Output the data word for word. Begin at its first line and end at the line with "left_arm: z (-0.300".
-=-=-=-=-
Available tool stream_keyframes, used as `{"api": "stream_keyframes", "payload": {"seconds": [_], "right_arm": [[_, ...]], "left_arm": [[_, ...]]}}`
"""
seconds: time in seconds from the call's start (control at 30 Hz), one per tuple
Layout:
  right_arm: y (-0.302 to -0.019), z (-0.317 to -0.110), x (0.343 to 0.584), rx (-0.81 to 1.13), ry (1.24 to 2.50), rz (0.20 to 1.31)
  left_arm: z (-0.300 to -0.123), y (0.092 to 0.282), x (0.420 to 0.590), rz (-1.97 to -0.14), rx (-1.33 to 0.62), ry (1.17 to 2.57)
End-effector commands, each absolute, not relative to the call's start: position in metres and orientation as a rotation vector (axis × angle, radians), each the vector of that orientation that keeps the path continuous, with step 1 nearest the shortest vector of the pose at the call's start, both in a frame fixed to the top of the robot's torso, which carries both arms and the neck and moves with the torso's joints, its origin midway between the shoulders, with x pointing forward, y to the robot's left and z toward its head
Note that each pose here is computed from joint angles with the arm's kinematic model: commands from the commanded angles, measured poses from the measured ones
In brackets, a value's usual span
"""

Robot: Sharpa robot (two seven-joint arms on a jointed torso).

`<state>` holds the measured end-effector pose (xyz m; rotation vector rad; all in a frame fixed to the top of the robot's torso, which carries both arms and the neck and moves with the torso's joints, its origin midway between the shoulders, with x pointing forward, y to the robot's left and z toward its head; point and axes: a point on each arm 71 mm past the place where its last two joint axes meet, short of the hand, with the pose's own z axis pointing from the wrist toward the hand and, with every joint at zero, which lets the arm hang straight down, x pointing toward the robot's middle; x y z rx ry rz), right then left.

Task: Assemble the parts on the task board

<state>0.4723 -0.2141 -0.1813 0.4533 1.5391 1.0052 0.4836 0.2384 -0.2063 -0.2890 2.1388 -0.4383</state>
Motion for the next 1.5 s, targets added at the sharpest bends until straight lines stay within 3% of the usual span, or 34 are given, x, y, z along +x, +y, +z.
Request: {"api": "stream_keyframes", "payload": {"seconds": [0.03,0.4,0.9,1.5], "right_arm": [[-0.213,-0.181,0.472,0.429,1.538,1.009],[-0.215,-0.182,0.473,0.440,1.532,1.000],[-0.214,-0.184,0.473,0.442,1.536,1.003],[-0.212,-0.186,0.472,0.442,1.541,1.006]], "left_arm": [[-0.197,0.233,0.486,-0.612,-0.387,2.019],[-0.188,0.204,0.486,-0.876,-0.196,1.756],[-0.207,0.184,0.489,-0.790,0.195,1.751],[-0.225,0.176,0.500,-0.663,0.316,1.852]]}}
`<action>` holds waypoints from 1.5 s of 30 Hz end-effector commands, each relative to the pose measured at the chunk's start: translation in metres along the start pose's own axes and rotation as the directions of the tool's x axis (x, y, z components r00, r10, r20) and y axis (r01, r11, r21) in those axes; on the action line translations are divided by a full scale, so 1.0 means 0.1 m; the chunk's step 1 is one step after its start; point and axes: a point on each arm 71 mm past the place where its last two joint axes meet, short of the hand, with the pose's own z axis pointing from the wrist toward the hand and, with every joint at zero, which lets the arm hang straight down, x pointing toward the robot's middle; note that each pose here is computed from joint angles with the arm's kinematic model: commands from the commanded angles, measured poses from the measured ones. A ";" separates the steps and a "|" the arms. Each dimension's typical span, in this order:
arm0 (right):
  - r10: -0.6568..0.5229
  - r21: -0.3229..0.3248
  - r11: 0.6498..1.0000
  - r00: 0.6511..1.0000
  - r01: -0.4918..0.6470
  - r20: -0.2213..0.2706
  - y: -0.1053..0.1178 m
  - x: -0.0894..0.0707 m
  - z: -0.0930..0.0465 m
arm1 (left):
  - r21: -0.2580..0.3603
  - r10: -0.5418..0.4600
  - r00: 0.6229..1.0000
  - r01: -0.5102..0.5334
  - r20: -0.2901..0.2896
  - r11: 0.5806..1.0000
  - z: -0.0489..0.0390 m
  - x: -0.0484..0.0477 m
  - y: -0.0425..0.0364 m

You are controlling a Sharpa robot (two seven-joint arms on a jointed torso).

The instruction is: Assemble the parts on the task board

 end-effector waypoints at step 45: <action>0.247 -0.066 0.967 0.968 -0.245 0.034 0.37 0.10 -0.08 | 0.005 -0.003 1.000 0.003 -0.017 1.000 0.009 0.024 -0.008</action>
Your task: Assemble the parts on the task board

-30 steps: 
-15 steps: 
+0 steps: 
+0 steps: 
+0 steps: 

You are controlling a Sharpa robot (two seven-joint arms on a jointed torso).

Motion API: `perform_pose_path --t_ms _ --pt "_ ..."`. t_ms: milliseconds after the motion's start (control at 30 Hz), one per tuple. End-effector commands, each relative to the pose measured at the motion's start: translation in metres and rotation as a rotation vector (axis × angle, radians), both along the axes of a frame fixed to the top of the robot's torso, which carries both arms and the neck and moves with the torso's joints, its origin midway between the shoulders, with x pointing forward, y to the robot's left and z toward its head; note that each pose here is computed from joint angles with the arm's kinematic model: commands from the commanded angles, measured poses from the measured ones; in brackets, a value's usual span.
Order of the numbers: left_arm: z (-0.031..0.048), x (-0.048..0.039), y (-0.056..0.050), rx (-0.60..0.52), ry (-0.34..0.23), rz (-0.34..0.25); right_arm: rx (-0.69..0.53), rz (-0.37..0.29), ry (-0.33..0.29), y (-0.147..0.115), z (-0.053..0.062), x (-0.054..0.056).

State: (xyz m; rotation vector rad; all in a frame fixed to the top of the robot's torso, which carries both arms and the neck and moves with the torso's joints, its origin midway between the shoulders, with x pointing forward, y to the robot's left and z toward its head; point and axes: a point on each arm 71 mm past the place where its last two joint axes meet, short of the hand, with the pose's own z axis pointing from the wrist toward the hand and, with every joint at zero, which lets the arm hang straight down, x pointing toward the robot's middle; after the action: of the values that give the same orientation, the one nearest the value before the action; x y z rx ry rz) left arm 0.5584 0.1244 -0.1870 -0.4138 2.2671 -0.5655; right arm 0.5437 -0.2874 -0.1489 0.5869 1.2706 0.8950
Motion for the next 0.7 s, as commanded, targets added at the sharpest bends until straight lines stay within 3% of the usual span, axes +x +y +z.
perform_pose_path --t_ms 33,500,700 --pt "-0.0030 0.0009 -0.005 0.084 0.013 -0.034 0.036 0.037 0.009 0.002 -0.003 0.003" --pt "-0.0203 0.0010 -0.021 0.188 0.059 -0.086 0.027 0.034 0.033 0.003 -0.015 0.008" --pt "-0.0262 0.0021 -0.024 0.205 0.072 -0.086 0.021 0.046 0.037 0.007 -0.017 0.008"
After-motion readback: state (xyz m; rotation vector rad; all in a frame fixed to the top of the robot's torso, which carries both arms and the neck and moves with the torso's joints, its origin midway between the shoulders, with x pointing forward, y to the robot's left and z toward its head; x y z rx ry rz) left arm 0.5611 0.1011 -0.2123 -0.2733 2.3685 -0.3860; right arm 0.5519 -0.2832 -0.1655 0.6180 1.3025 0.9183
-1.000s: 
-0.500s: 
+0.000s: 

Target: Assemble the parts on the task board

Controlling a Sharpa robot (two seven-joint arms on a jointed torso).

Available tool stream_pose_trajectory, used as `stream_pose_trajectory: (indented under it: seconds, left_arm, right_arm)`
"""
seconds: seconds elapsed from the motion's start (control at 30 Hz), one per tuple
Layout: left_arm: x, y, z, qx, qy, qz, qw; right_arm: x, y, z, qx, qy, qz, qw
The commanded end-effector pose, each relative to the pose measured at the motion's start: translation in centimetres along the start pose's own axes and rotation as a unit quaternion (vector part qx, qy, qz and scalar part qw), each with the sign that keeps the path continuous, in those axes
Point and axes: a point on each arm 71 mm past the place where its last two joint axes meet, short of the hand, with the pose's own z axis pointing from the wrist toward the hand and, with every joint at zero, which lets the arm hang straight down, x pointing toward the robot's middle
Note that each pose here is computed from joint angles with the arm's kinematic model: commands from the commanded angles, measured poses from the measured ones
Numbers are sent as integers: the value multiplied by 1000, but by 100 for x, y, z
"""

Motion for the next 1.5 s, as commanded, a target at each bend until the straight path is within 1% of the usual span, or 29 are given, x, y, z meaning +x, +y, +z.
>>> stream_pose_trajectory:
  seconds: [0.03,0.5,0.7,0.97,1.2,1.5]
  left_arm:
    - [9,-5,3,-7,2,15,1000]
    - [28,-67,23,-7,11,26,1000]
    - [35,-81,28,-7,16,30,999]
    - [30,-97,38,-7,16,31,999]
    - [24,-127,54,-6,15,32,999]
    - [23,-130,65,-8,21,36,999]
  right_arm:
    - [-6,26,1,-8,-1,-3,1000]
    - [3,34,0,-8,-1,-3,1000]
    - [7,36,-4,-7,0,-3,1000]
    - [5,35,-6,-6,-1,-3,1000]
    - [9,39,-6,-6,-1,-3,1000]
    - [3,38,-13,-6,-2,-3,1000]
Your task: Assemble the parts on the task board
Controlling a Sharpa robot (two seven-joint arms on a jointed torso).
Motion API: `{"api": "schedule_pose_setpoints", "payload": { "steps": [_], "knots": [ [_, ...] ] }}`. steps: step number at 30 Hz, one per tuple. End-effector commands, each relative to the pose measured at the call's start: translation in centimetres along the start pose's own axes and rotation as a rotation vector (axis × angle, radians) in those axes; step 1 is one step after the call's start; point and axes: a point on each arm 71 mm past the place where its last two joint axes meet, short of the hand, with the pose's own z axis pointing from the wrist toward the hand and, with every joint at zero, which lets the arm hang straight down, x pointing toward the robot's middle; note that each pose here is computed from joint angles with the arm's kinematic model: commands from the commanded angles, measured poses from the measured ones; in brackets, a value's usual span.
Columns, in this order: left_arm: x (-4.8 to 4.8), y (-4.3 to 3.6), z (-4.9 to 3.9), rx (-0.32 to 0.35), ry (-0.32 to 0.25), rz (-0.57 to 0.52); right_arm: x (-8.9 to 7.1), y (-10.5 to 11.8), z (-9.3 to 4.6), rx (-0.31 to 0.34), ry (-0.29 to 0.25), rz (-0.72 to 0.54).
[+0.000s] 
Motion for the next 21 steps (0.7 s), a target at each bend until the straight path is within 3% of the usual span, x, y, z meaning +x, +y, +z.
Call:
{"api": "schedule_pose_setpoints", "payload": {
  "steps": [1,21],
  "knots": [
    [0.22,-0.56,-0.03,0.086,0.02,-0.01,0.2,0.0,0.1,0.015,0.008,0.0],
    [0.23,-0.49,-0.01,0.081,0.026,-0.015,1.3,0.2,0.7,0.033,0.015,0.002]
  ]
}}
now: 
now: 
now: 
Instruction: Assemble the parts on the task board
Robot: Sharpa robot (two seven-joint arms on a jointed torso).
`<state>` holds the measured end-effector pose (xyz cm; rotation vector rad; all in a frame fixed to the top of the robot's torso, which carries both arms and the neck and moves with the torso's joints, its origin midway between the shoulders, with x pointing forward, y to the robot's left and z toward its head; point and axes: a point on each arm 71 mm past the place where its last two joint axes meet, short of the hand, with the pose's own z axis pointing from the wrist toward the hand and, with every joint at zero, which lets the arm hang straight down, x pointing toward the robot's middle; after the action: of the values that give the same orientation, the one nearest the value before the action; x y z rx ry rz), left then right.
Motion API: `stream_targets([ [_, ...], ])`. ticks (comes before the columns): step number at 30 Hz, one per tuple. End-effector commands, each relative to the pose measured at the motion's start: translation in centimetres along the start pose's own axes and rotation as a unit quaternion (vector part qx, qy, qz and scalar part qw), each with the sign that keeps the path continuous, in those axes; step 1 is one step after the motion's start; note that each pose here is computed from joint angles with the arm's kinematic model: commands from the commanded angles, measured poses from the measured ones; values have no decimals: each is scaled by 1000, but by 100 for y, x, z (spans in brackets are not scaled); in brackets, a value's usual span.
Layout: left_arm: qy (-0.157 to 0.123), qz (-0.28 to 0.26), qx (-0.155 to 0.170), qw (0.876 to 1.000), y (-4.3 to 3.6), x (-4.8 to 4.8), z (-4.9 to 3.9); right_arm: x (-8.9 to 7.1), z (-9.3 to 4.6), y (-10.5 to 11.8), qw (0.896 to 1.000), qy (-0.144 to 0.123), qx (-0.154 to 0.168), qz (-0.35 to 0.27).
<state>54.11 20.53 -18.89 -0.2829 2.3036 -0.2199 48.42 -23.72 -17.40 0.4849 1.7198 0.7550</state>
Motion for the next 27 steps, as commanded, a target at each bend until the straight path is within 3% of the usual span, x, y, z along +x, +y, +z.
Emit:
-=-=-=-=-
• **SOLUTION FOR THIS EXERCISE**
Available tool stream_keyframes, used as `{"api": "stream_keyframes", "payload": {"seconds": [_], "right_arm": [[_, ...]], "left_arm": [[_, ...]]}}`
"""
seconds: time in seconds from the call's start (control at 30 Hz), one per tuple
Layout:
  right_arm: y (-0.302 to -0.019), z (-0.317 to -0.110), x (0.343 to 0.584), rx (-0.81 to 1.13), ry (1.24 to 2.50), rz (0.20 to 1.31)
  left_arm: z (-0.300 to -0.123), y (0.092 to 0.282), x (0.420 to 0.590), rz (-1.97 to -0.14), rx (-1.33 to 0.62), ry (1.17 to 2.57)

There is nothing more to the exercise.